Maalesef klişe mesaj, bu sefer bir kişinin adıyla geldi.

Merhaba ÇiçekSepeti’nden ben Mxxxx. Memnuniyetiniz bizler için önemlidir. Konuyu memnuniyet birimimize iletebilmemiz adına sipariş numaranız ile birlikte alıcı isim ve soy isim bilgilerini detaylı yazabilir misiniz?

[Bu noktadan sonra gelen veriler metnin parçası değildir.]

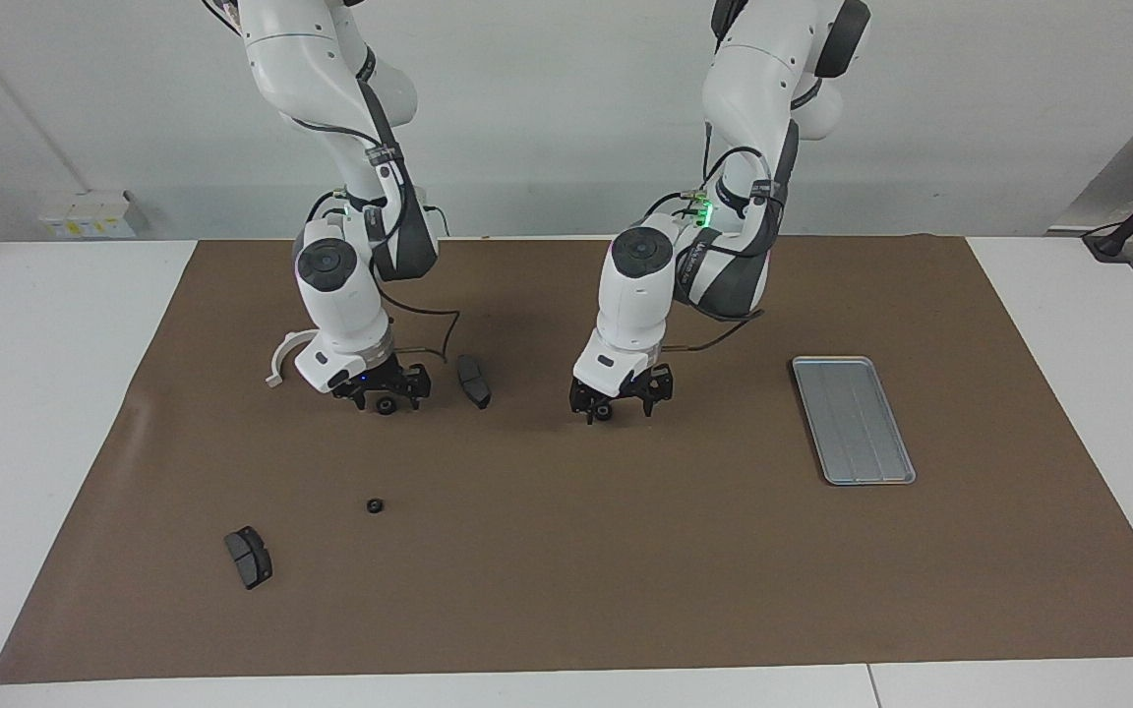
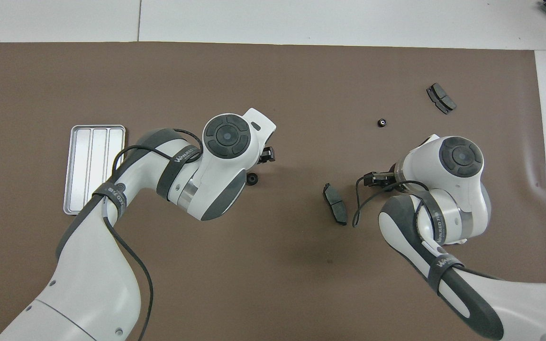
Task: Pick bearing gear from pile to tray
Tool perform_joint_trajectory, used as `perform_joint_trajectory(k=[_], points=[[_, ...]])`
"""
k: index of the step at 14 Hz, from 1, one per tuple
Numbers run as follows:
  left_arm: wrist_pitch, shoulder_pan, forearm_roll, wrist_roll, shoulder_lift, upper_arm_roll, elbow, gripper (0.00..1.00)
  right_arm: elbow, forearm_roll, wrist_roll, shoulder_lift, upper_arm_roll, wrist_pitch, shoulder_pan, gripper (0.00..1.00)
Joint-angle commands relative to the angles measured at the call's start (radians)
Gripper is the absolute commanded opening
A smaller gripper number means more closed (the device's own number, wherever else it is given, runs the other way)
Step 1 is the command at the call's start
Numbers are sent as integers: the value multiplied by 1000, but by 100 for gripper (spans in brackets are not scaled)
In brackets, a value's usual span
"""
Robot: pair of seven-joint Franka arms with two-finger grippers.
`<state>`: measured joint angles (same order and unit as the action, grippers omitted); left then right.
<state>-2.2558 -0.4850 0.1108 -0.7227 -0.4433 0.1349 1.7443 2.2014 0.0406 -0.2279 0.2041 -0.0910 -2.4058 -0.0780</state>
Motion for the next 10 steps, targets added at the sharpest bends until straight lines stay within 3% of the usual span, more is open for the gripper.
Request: perform_joint_trajectory(k=[1,7,10], points=[[-57,-10,18,14,41,-4,87,100,49,-27,44,-35,-13,-38,30,86],[-74,-32,18,16,32,-4,109,98,64,-30,30,-38,-13,-39,23,77],[-94,-34,20,17,14,-4,109,82,66,-34,28,-42,-13,-38,20,61]])
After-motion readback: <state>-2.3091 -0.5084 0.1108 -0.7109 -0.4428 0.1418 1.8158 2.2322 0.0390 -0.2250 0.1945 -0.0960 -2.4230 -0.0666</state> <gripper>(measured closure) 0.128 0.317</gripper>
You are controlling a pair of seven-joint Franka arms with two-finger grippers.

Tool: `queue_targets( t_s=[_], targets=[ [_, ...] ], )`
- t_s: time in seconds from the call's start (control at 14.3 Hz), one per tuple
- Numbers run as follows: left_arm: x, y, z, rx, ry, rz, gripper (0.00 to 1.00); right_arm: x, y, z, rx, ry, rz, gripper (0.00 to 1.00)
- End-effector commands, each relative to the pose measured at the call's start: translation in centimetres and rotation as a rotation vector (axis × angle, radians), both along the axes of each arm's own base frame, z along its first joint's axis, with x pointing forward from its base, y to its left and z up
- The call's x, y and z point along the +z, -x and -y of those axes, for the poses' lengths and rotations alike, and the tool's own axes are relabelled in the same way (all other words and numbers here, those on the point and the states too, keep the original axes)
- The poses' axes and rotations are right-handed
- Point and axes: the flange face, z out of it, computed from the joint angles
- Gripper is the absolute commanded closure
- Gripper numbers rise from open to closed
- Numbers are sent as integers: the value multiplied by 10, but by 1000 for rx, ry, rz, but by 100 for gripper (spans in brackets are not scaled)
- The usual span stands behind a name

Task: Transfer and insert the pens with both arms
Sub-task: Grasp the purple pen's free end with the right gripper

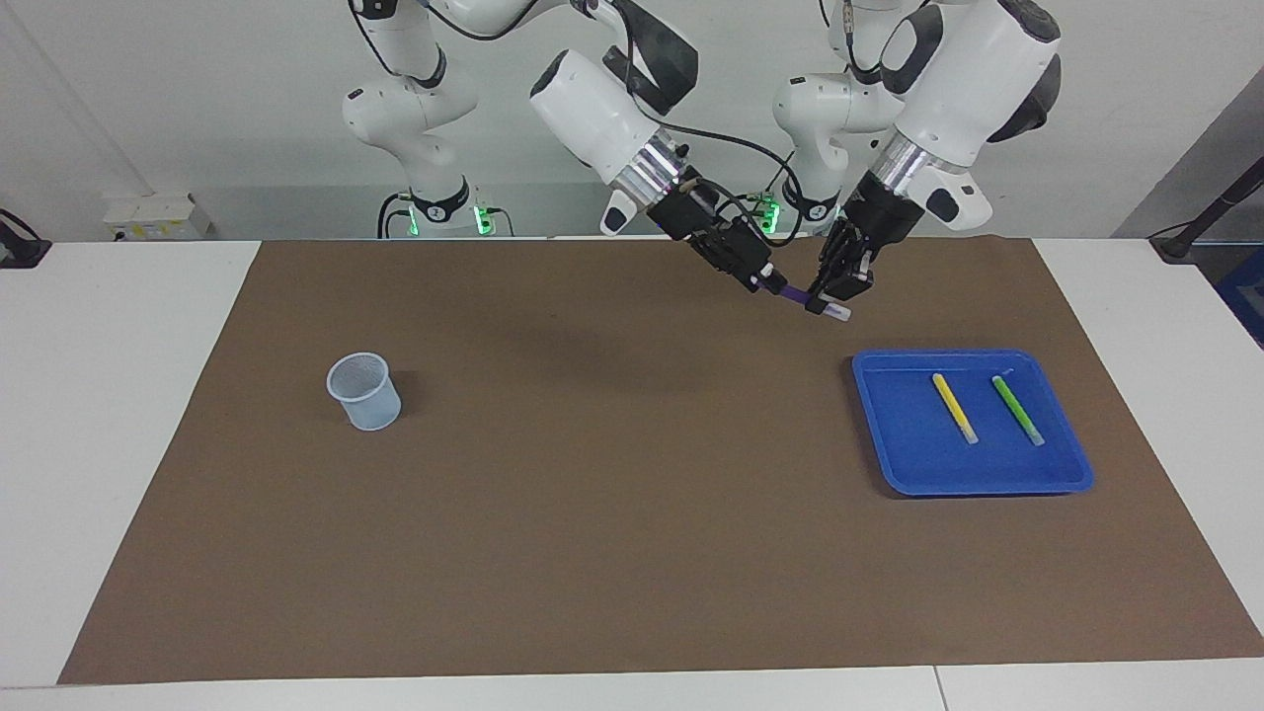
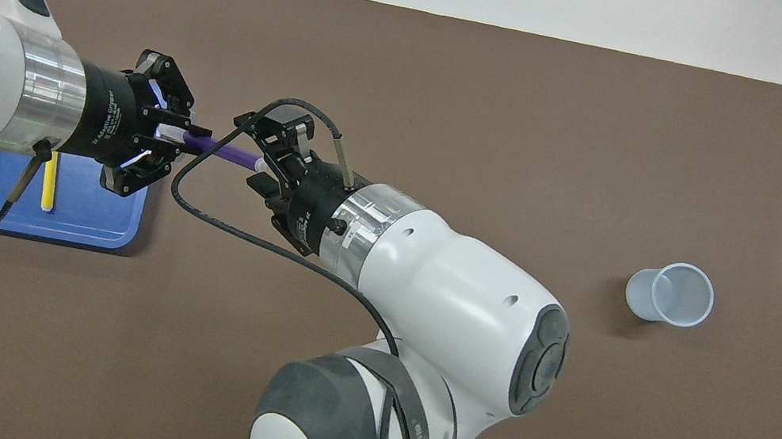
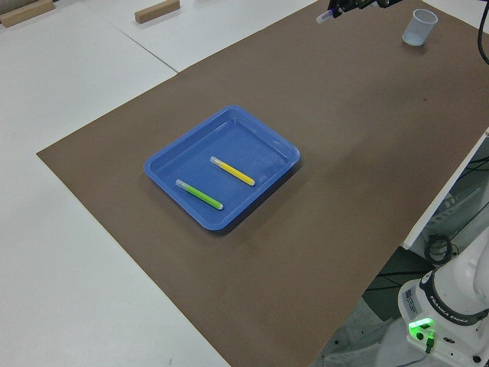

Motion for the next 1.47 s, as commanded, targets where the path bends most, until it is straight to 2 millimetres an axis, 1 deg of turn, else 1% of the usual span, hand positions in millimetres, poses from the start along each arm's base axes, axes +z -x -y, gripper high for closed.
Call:
queue_targets(
  t_s=[0.0,0.07,0.21,0.42,0.63,0.7,0.77,0.98,1.05,1.4],
  targets=[
    [2,11,-1,9,10,-12,100,1,-3,-4,-11,-12,20,43],
    [2,11,-1,11,10,-13,100,1,-4,-3,-11,-11,21,48],
    [2,11,0,11,13,-14,100,1,-3,-4,-9,-11,24,55],
    [2,11,1,12,26,-17,100,0,-5,-2,-10,-9,23,62],
    [2,11,0,15,26,-17,100,0,-5,-2,-12,-9,24,65],
    [2,11,0,15,26,-17,100,0,-5,-2,-12,-9,24,68],
    [2,11,1,13,26,-17,100,0,-5,-2,-11,-8,23,72],
    [2,11,1,20,27,-20,100,0,-5,-1,-13,-8,23,90],
    [2,11,1,20,27,-20,100,0,-5,-1,-13,-9,24,94],
    [5,13,0,26,29,-16,100,0,-7,0,-16,-9,24,95]
  ],
)
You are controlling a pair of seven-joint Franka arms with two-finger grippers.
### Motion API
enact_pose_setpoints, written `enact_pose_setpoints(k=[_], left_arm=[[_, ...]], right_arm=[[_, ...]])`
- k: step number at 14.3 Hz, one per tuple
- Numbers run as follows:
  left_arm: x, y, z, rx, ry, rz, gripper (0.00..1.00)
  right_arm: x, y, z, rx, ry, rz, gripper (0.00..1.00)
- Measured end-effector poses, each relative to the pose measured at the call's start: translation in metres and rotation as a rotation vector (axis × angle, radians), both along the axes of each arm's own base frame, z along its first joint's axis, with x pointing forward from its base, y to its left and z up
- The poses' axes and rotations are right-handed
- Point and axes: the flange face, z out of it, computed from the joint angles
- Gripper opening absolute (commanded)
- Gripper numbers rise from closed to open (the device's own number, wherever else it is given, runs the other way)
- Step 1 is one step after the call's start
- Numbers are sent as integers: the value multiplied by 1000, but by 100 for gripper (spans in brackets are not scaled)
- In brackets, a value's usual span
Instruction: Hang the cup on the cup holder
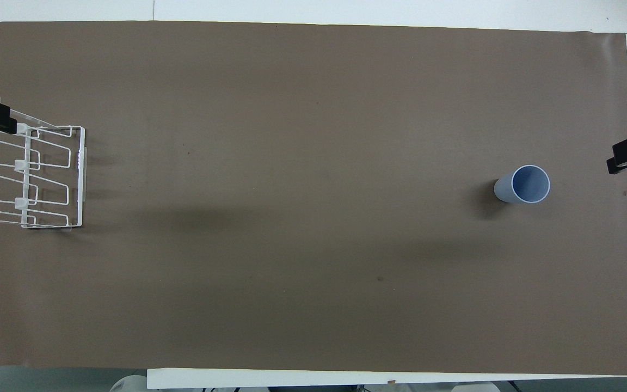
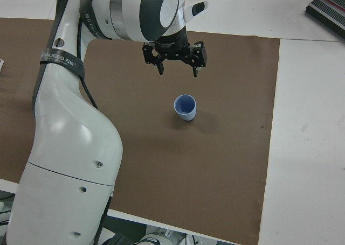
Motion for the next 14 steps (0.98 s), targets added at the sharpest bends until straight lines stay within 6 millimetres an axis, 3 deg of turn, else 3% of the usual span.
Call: enact_pose_setpoints(k=[9, 11, 14], left_arm=[[0, 2, -1, 0, 1, 6, 100], [0, 2, -1, 0, 1, 7, 100], [0, 3, -1, 0, 2, 8, 100]], right_arm=[[-4, 3, 7, 4, -11, 6, 99], [3, 6, 9, 4, -65, 51, 99], [16, 4, -17, 0, -113, 83, 99]])
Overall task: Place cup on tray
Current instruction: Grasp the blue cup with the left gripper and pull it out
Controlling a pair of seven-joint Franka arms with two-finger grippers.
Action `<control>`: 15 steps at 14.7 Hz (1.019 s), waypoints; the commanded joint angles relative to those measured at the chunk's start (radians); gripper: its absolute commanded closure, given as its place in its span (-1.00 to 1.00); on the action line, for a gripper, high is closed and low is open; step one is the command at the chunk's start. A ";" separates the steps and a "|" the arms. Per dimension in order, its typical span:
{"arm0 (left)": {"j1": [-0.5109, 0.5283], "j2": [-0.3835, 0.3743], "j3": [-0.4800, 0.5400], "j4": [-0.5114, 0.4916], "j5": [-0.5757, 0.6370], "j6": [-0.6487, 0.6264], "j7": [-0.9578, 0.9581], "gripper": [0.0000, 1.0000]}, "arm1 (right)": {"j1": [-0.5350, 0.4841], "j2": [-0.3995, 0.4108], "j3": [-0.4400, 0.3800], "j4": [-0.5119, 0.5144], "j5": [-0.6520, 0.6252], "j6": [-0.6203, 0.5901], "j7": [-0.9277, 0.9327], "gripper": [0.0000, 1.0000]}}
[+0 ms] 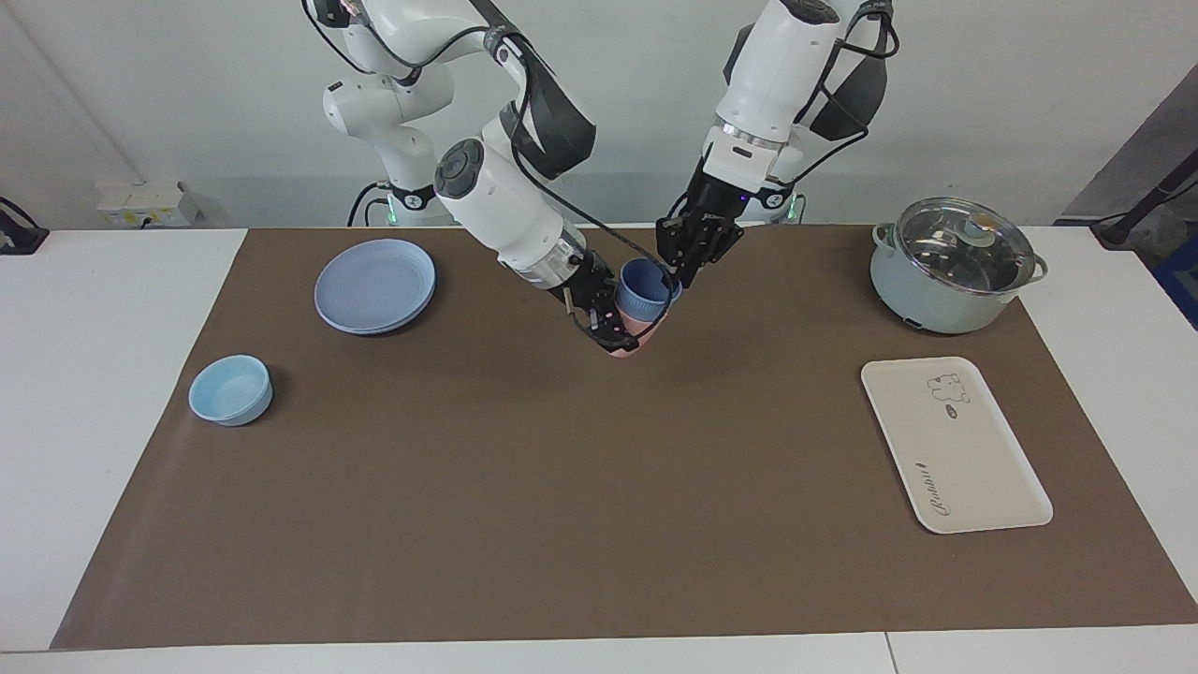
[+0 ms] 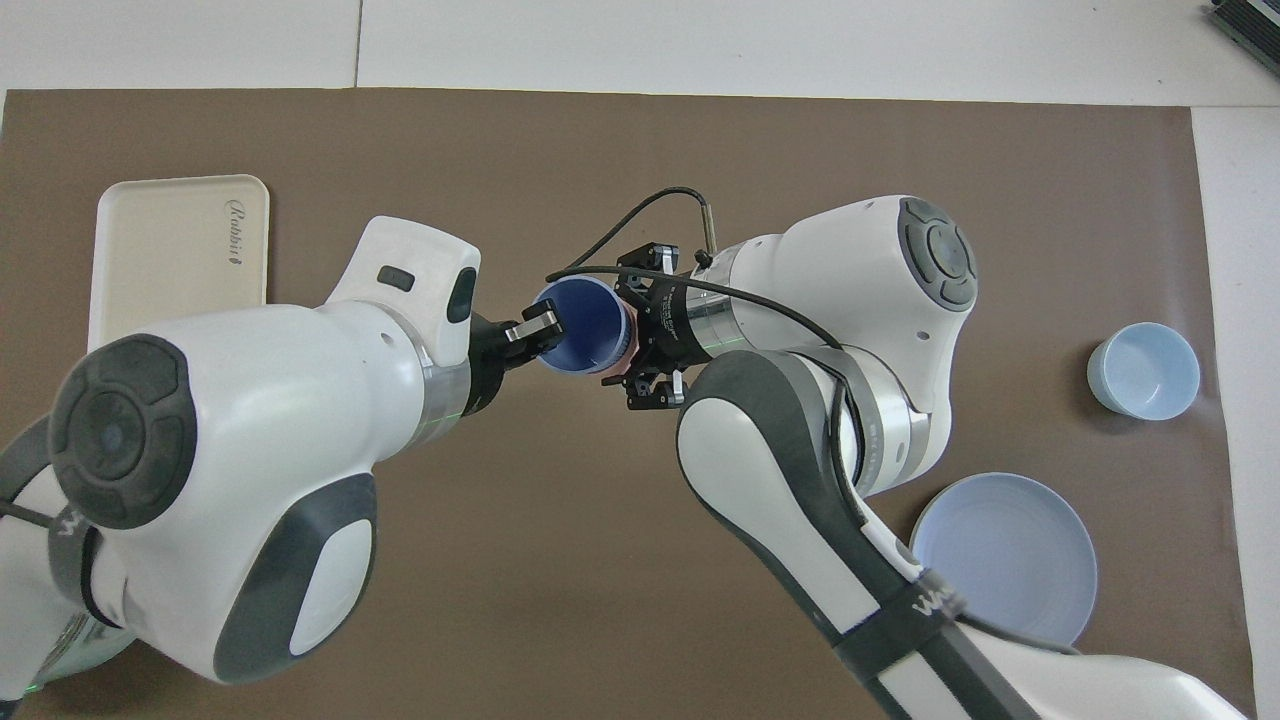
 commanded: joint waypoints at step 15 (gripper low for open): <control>-0.023 -0.009 0.030 0.189 -0.034 -0.230 -0.067 1.00 | -0.113 -0.028 -0.001 -0.018 -0.004 -0.016 -0.026 1.00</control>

Bu mesaj gelince “Merhaba, Yukarıda verdiğim bilgilerden yola çıkarak, sorunun ne olduğunu bulamıyor musunuz?” diye sordum ama her etkileşimin kurumda farklı kişilere gitmesi olasılığına karşın yukarıdaki görselleri de ekledim. Böylece hikayenin tamamına vakıf olmalarını istedim. Bir yandan da, Çiçek Sepeti’nin ne kadar silolaşmış veya omni-kanal olduğu konusunda bir ölçüt çıkarmaya heveslendim. “Sanırım bu kadar bilgi, sorunu çözmek için size yeterli olacaktır.” diye mesajımı bitirdim.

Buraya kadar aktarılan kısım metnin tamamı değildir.